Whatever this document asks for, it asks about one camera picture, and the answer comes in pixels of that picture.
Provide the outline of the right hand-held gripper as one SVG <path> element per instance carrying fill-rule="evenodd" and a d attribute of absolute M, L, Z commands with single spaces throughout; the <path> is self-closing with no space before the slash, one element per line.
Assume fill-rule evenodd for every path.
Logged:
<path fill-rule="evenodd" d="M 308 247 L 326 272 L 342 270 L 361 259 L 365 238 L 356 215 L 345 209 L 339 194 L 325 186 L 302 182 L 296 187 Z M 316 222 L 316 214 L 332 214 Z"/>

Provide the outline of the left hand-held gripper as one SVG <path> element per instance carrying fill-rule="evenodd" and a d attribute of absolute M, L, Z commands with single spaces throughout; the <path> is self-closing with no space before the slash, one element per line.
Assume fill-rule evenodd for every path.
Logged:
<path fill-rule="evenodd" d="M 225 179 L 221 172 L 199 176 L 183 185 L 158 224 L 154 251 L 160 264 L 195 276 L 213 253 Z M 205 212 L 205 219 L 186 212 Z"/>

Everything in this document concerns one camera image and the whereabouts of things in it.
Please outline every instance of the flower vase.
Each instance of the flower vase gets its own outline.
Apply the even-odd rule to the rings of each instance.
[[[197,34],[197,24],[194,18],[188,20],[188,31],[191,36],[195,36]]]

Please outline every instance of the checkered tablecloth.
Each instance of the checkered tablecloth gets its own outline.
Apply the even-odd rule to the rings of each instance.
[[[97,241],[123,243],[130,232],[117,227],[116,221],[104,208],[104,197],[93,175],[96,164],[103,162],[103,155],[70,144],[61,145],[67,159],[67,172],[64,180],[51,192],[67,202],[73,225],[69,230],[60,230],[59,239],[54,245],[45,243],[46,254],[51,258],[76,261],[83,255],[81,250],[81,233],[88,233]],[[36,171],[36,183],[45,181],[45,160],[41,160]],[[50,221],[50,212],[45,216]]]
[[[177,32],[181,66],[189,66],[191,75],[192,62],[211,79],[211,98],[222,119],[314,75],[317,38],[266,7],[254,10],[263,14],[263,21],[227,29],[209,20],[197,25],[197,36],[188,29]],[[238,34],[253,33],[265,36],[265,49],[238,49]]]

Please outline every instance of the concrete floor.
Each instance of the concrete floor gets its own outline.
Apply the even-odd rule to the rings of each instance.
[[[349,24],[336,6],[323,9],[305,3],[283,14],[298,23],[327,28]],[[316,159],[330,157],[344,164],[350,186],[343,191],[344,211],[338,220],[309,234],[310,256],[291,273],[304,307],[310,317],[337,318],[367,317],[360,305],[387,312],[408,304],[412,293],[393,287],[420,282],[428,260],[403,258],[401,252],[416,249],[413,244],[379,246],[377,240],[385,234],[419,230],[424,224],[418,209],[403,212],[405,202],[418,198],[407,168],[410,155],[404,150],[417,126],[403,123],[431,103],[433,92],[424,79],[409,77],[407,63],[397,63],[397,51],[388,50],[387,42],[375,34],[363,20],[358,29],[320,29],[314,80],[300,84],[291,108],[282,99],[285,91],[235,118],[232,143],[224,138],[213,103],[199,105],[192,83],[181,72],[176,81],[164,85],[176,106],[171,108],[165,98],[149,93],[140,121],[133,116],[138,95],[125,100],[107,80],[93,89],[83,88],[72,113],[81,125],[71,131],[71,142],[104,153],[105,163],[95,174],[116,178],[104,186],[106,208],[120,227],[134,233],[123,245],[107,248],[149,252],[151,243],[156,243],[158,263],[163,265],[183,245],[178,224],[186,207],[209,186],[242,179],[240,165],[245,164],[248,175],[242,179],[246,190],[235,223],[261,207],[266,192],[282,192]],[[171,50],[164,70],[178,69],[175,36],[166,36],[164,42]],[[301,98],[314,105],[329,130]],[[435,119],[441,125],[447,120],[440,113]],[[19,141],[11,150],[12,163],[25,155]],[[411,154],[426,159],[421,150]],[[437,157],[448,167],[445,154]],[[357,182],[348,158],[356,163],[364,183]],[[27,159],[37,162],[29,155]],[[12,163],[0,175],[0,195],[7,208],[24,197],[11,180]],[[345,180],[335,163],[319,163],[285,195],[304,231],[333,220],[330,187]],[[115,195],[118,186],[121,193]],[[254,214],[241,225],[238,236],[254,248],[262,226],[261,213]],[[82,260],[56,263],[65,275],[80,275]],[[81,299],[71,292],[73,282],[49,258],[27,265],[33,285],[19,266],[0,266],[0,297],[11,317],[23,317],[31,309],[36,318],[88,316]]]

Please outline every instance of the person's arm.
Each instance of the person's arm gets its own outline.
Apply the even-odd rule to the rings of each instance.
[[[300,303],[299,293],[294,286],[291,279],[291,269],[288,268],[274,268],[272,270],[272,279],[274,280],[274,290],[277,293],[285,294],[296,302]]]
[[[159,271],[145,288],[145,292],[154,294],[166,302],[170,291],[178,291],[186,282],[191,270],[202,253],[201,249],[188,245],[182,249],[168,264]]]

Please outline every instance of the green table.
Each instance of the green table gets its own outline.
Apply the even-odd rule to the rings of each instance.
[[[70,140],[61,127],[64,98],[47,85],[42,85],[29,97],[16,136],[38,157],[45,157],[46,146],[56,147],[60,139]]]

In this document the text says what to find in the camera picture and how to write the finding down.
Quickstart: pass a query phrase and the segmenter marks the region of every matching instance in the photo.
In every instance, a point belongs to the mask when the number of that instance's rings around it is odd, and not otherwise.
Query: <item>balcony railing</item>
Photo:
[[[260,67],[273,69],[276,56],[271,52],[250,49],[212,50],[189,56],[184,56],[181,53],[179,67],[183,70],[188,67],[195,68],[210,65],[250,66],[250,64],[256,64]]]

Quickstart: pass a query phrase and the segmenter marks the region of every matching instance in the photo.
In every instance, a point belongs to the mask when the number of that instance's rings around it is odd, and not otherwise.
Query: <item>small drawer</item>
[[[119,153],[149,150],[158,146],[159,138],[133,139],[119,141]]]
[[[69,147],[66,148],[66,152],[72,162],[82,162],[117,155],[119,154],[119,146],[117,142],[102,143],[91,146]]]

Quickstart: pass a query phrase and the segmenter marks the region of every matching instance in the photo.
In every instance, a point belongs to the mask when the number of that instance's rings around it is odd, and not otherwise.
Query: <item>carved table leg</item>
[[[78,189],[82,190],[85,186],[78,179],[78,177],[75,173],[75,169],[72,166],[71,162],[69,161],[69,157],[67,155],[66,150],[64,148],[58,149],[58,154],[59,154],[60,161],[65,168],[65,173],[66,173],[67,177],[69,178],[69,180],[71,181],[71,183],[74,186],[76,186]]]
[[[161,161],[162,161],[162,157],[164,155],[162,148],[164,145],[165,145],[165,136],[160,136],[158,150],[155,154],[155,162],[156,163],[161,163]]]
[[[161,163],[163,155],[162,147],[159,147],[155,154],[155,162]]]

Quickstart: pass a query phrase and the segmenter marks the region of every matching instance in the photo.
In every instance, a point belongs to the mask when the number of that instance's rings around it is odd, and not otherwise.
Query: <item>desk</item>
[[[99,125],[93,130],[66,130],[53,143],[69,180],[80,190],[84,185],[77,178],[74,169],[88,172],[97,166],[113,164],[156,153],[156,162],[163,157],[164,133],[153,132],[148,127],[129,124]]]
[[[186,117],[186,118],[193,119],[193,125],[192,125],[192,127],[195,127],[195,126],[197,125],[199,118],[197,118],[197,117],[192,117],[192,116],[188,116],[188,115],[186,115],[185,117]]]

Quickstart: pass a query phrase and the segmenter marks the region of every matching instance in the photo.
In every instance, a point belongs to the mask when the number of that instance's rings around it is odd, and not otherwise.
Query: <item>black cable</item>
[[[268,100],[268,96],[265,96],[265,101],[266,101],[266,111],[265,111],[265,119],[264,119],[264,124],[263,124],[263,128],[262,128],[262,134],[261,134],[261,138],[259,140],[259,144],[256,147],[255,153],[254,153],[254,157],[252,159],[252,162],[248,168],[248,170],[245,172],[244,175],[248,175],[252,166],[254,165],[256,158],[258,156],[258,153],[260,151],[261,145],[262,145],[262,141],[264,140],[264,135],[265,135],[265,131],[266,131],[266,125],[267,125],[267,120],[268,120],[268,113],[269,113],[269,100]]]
#####
Filter the data, keeping only the lines that contain "space".

_Response to this exercise_.
Provide the outline of the right hand-held gripper as one SVG <path> element per instance carrying fill-rule="evenodd" and a d attribute of absolute M, L, Z commands with single spaces throughout; the <path> is self-closing with no space before the slash, one element per line.
Provide the outline of the left hand-held gripper as one SVG <path> element per instance carrying fill-rule="evenodd" and a d attribute of absolute M, L, Z commands with single spaces throughout; the <path> is self-closing with no space before the slash, one element per line.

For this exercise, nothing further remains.